Despite this, Brown said the U.S. prevalence of mad cow, formally known as bovine spongiform encephalopathy, or BSE, did not significantly threaten human or cattle health.
"Overall, my view is BSE is highly unlikely to pose any important risk either in cattle feed or human feed," he said.
However, Jean Halloran of Consumers Union in Yonkers, N.Y., said consumers should be troubled by the USDA's secrecy and its apparent plan to dramatically cut back the number of mad cow tests it conducts.
"Consumers should be very concerned about how little we know about the USDA's surveillance program and the failure of the USDA to reveal really important details," Halloran told UPI. "Consumers have to be really concerned if they're going to cut back the program," she added.
Last year the USDA tested more than 300,000 animals for the disease, but it has proposed, even in light of a third case, scaling back the program to 40,000 tests annually.
"They seem to be, in terms of actions and policies, taking a lot more seriously the concerns of the cattle industry than the concerns of consumers," Halloran said. "It's really hard to know what it takes to get this administration to take action to protect the public."
The USDA has insisted that the safeguards of a ban on incorporating cow tissue into cattle feed (which is thought to spread the disease) and removal of the most infectious parts of cows, such as the brain and spinal cord, protect consumers. But the agency glosses over the fact that both of these systems have been revealed to be inadequately implemented.
The feed ban, which is enforced by the Food and Drug Administration, has been criticized by the Government Accountability Office in two reports, the most recent coming just last year. The GAO said the FDA's enforcement of the ban continues to have weaknesses that "undermine the nation's firewall against BSE."
USDA documents released last year showed more than 1,000 violations of the regulations requiring the removal of brains and spinal cords in at least 35 states, Puerto Rico and the Virgin Islands, with some plants being cited repeatedly for infractions. In addition, a violation of similar regulations that apply to beef exported to Japan is the reason why Japan closed its borders to U.S. beef in January six weeks after reopening them.
Other experts also question the adequacy of the USDA's surveillance system. The USDA insists the prevalence of mad cow disease is low, but the agency has provided few details of its surveillance program, making it difficult for outside experts to know if the agency's monitoring plan is sufficient.

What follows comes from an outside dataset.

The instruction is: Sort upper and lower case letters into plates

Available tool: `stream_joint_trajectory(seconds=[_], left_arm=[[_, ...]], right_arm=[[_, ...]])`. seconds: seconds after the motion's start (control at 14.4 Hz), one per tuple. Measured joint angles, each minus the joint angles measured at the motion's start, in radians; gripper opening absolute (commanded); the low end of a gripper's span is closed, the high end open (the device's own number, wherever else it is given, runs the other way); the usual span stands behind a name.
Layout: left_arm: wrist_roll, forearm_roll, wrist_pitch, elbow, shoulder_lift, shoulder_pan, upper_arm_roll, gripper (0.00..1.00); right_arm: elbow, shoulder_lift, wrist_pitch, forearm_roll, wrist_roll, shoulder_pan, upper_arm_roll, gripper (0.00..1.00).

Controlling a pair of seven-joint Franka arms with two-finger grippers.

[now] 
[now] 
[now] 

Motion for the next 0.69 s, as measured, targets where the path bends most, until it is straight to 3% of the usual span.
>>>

"It's impossible to judge the adequacy of the surveillance system without having a breakdown of the tested population by age and risk status," Elizabeth Mumford, a veterinarian and BSE expert at Safe Food Solutions in Bern, Switzerland, a company that provides advice on reducing mad cow risk to industry and governments, told UPI.

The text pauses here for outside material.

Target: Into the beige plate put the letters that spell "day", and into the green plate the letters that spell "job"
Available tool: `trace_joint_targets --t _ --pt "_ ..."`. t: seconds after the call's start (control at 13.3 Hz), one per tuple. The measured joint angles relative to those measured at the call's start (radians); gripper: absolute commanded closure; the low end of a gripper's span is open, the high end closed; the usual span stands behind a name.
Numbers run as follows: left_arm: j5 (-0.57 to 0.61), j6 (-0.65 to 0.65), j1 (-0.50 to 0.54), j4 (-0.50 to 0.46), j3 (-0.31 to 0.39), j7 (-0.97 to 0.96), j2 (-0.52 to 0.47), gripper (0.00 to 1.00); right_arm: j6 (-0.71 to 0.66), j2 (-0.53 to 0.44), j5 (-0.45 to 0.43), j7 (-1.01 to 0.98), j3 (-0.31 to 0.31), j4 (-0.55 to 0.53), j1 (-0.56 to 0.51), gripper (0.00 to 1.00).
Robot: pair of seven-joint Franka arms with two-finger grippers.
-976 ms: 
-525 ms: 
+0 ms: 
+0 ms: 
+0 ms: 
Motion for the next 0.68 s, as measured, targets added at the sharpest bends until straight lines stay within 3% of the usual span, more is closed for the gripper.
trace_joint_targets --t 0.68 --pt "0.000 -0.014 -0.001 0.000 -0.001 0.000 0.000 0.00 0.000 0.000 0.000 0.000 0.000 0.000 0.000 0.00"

"Everybody would be happier and more confident and in a sense it might be able to go away a little bit for (the USDA) if they would just publish a breakdown on the tests," Mumford added.

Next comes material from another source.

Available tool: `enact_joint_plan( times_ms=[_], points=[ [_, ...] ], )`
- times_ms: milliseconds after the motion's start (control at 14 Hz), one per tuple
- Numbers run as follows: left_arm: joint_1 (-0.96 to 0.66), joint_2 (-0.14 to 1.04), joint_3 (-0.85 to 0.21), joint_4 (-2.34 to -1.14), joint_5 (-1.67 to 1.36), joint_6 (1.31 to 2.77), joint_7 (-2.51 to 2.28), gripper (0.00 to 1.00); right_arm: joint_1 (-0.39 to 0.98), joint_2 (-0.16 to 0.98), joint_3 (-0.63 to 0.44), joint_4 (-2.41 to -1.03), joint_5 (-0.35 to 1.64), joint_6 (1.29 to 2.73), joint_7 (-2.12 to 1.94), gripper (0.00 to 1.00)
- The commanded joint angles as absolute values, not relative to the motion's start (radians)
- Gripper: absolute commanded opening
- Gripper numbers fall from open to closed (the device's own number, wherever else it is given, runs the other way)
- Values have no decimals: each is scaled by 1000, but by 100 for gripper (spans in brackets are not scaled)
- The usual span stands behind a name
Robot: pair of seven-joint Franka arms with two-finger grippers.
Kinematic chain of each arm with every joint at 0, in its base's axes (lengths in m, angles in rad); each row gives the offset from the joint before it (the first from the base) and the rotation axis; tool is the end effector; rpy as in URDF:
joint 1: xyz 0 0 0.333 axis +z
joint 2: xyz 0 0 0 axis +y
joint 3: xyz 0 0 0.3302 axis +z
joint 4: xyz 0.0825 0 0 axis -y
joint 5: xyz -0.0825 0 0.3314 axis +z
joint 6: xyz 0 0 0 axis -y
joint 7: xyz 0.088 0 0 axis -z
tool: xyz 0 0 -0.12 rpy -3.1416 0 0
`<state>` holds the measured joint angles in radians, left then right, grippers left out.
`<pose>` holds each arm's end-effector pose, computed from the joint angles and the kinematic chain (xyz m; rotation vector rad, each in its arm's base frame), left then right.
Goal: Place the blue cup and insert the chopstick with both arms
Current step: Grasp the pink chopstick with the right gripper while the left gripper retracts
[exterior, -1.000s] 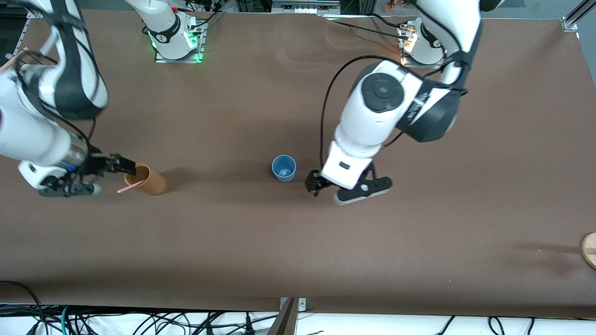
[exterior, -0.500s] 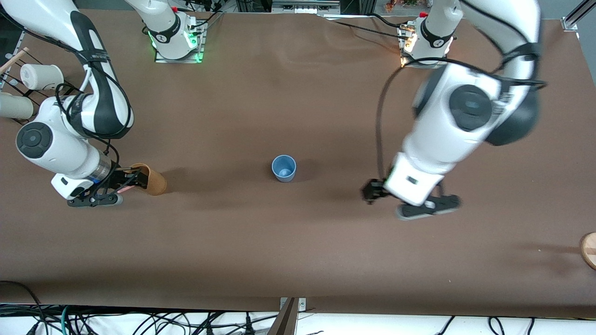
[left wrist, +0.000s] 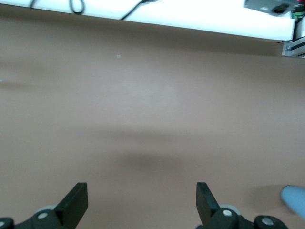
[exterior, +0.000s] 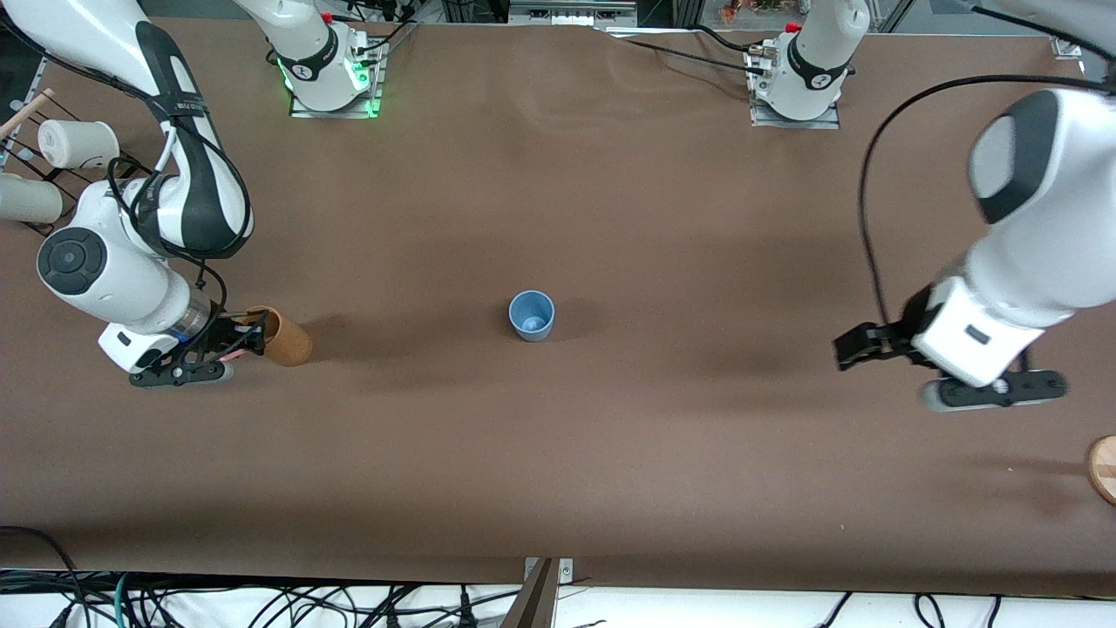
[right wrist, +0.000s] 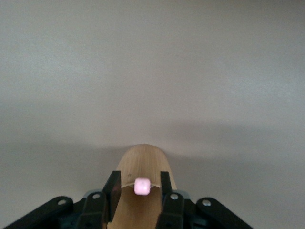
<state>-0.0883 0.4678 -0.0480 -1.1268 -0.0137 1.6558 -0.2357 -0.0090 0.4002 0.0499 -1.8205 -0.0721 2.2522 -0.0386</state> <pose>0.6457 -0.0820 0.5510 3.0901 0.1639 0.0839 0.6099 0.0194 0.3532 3.0983 0.1858 0.0502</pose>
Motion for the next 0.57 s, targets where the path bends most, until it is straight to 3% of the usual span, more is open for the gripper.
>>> enact_joint_plan(
  times_ms=[0,143,357,500],
  points=[
    [4,387,-75,-1180,-37,1600,-163,100,-12,373,51,-1855,-84,2267,-77,27],
    [52,364,-83,-1180,-41,1539,-143,100,-17,374,49,-1855,-84,2269,-97,20],
    [87,304,-83,-1212,-54,1470,-89,100,-17,379,49,-1853,-84,2269,-97,0],
    [87,259,-80,-1239,-54,1431,-89,100,-17,370,49,-1847,-84,2261,-98,0]
  ],
)
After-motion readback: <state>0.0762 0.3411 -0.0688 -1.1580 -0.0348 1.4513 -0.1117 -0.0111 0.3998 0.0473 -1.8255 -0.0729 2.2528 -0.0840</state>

UPI requested detailed records about animals tested under the USDA's surveillance plan via the Freedom of Information Act in May 2004 but nearly two years later has not received any corresponding documents from the agency, despite a federal law requiring agencies to comply within 30 days. This leaves open the question of whether the USDA is withholding the information, does not have the information or is so haphazardly organized that it cannot locate it.
Mumford said the prevalence of the disease in U.S. herds is probably quite low, but there have probably been other cases that have so far gone undetected. "They're only finding a very small fraction of that low prevalence," she said.
Mumford expressed surprise at the lack of concern about the deadly disease from American consumers. "I would expect the U.S. public to be more concerned," she said.
Markus Moser, a molecular biologist and chief executive officer of Prionics, a Swiss firm that manufactures BSE test kits, told UPI one concern is that if people are infected, the mad cow pathogen could become "humanized" or more easily transmitted from person to person.
"Transmission would be much easier, through all kinds of medical procedures" and even through the blood supply, Moser said.